Anne Montgomery was a respected artist, working in various media from pen and ink to oils, linocuts and etchings, who during the 1940s illustrated two children's books authored by Margaret Kiddle (q.v.).
Montgomery was immersed in Melbourne's art world from birth, through her father's business interests in stained glass and her mother's work in costume design. Her father was president of the Victorian Artists Society and Trustee of the National Gallery of Victoria. Anne Montgomery studied at the National Gallery School and during the 1930s, her work gained notice at group exhibitons.
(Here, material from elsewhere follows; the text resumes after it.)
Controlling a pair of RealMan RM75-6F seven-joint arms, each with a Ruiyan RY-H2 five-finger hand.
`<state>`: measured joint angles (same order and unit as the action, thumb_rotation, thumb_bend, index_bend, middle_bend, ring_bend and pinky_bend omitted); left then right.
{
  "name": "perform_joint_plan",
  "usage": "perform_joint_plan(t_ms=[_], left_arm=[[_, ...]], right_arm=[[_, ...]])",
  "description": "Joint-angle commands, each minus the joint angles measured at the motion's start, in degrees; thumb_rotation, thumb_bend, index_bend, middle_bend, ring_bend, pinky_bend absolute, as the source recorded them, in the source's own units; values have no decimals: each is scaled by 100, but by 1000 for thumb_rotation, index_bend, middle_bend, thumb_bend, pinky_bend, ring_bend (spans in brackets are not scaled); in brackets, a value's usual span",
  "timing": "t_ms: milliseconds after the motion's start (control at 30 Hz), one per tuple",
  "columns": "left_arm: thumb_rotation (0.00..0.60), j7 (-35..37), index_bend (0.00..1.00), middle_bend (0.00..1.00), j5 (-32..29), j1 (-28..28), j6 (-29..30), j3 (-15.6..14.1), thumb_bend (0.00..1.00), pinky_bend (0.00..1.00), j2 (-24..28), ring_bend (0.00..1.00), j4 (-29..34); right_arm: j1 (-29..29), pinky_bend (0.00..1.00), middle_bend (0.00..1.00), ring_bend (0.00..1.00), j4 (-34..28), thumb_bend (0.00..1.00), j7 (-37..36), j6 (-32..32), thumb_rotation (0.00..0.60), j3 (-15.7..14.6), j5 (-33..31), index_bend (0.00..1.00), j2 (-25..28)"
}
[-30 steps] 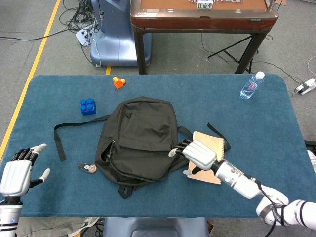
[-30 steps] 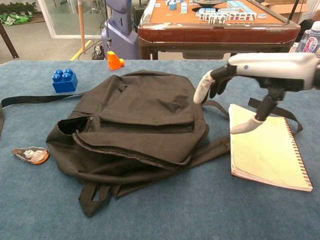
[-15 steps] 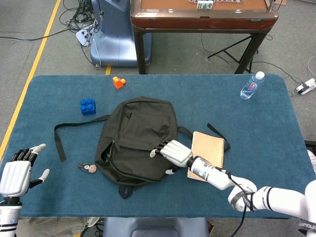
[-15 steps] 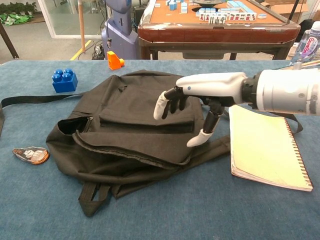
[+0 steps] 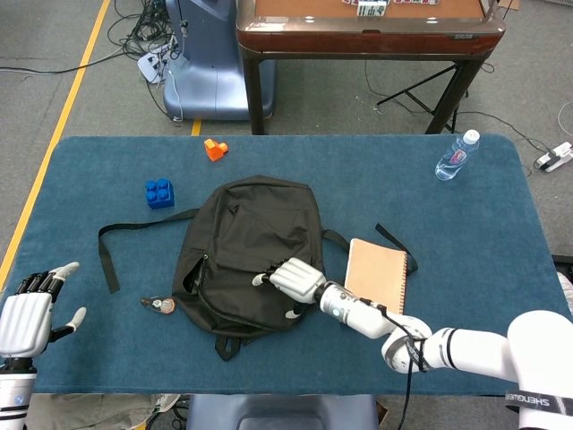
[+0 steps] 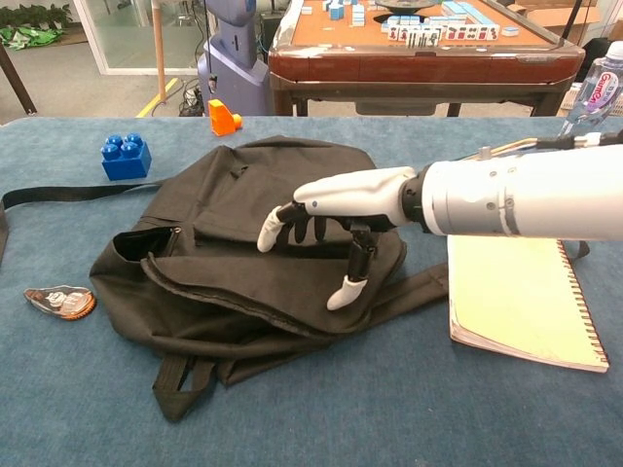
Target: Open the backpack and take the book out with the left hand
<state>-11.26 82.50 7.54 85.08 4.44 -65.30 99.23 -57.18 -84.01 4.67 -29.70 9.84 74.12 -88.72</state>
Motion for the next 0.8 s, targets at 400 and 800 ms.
perform_joint_plan(t_ms=[400, 800], left_arm=[[600, 25, 232, 260, 9, 35, -37, 25, 296, 190, -12, 240, -48], [600, 196, 232, 260, 203, 224, -106, 144, 296, 190, 80, 240, 39]], right_arm=[[-205, 330, 402, 275, 238, 524, 328, -215, 600, -100, -397, 502, -305], [-64, 370, 461, 332, 516, 620, -156, -772, 600, 225, -457, 586, -291]])
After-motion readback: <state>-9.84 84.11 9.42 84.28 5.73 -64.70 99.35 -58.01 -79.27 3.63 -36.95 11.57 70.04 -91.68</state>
She enrolled in Napier Waller's (q.v.) mural classes at the Melbourne Technical College, later to become RMIT. She contributed two murals to the interior of Melbourne's Cafe Florintino.
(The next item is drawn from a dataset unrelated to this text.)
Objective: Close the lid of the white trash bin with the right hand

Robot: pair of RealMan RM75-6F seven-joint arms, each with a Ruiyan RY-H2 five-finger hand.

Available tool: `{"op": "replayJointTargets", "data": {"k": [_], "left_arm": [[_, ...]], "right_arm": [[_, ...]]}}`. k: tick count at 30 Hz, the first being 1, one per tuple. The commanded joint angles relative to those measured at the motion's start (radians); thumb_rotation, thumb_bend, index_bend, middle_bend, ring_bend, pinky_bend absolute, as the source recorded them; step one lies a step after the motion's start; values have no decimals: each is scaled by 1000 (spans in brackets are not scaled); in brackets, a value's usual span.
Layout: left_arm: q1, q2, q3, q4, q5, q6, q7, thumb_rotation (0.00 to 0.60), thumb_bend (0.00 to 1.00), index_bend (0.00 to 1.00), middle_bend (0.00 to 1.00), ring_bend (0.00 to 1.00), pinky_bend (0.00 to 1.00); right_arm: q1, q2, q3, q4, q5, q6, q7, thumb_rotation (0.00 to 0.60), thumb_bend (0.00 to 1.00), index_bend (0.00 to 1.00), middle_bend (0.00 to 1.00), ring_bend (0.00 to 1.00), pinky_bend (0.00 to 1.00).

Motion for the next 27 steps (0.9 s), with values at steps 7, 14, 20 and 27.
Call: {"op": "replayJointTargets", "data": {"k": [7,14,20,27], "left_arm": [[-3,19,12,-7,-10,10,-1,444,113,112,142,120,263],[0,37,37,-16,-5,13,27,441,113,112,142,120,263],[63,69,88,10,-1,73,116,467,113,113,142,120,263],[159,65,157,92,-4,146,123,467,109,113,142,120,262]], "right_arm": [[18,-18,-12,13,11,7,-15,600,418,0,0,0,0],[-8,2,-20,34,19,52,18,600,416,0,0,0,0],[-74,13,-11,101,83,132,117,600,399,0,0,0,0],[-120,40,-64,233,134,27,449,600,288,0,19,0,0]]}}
In 1935 she joined the staff of RMIT, initially as a teacher in the Painting School, transferring in 1937 to the Architecture School and continued to teach there until 1974. During this period she continued to exhibit in group and individual exhibitions. She attended George Bell's prestigious drawing group, the Thursday Group, from 1948 and this focused her work towards classical modernism. Her illustrations for Moonbeam Stairs (1945) and West of Sunset (1949) contain the flowing lines of the art nouveau movement and her attention to composition and design within the field of fantasy.